I've been meaning to write this email for awhile, because people have been bugging me for my thoughts on WeakPtr for a long while now. Sorry guys for taking so long, but as you know, I've got a lot of things going on and been traveling a lot. Pardon me for any incoherencies in this rant, it's because eae@ poured me a ginormous long island iced tea, and I am still sobering up.
TL;DR: I generally recommend against using WeakPtr, except when it's in a constrained leaf node situation like PostTaskAndReply() or MessageLoop::current()->PostTask() with a base::Closure with WeakPtr<A> and A::Foo(), where A::Foo() is a private function. In these situations however, I very strongly recommend WeakPtr.
<rant>
Why do I feel this way? Well, in short, it's because in a large codebase, like Chromium, I feel that other uses of WeakPtr can easily lead to a situation where the C++ pointer dependency graph does not match the true ownership graph.

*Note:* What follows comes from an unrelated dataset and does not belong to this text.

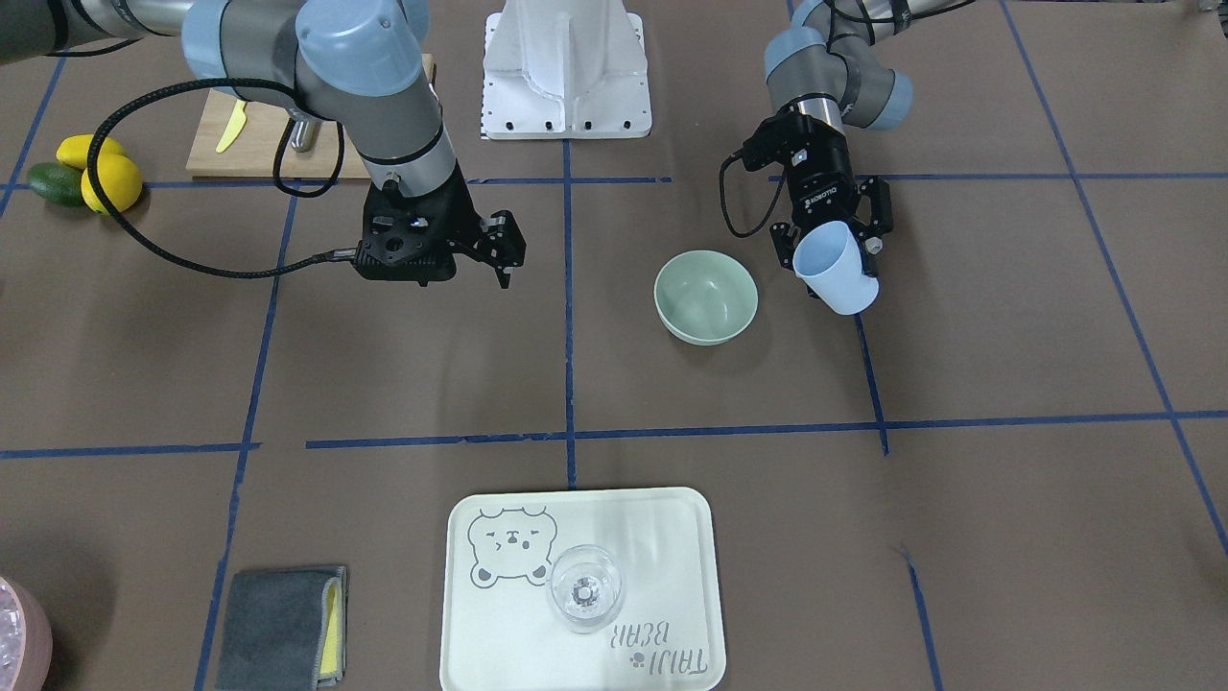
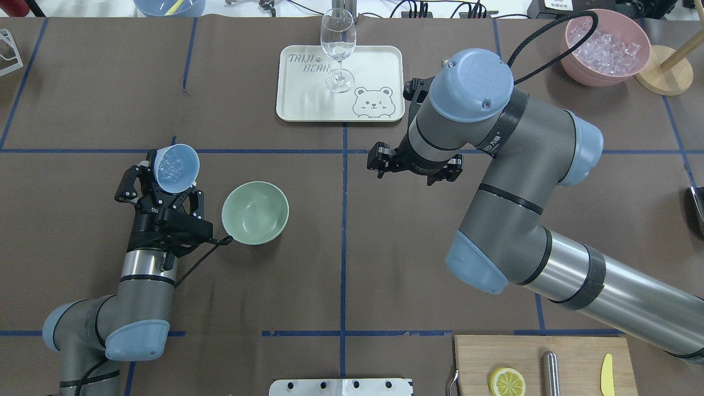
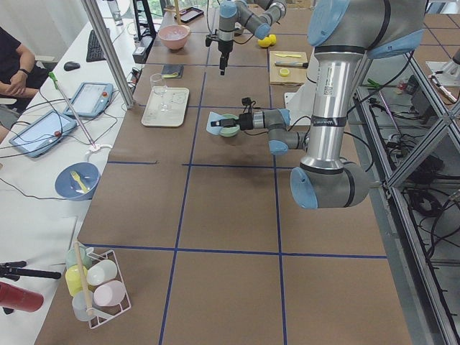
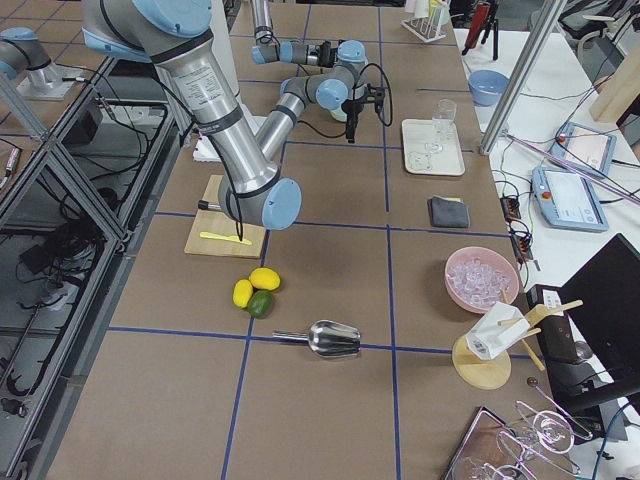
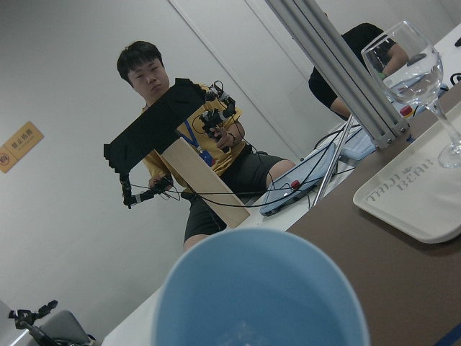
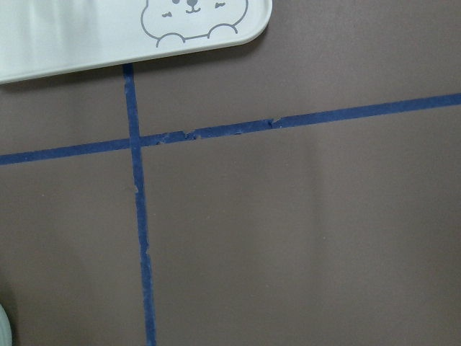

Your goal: Pour ice into bowl

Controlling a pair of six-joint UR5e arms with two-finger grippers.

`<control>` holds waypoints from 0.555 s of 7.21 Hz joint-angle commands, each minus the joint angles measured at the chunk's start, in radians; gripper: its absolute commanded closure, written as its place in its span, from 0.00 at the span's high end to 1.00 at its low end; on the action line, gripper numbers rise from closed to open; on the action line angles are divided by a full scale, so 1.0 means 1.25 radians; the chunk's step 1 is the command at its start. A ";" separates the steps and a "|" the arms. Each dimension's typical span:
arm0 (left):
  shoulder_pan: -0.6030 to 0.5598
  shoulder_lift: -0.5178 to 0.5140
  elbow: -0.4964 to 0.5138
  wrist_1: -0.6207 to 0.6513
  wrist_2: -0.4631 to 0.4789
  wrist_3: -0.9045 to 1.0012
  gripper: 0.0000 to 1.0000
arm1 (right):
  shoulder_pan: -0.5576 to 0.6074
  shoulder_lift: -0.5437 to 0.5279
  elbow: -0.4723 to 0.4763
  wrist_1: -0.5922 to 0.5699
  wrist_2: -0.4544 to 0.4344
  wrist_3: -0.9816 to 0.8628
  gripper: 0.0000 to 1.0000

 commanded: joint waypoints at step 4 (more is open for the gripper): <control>0.005 -0.050 0.043 0.000 0.010 0.412 0.00 | 0.001 0.002 0.008 0.000 0.000 0.001 1.00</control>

What do I mean by the "true" ownership graph? Well, what I mean is that when A "owns" B, which "owns" C, that A decides when B goes away, and B decides when C goes away. C may reference A, but C has no say over when A goes away.
Now, in a smaller project, I wouldn't worry so much. WeakPtr is pretty awesome. I mean, it automagically NULLs out pointers for you, isn't that awesome? I certainly think it is. It saves on so much boilerplate crap, which helps keep the code short and simple. The problem is, in large code bases, it incentivizes dangerous coding practices.
For example, let's have a dependency chain, where A owns B which owns C which owns D. Conceptually, you'd have A keep B as a member (be it directly as a member variable, or a scoped_ptr<B>), as so on until D. Now, separately in the dependency graph (which arguably you should try to force as much as possible into a tree), you have A also owning M, which owns N. Now, let's say that D references B, and so does N.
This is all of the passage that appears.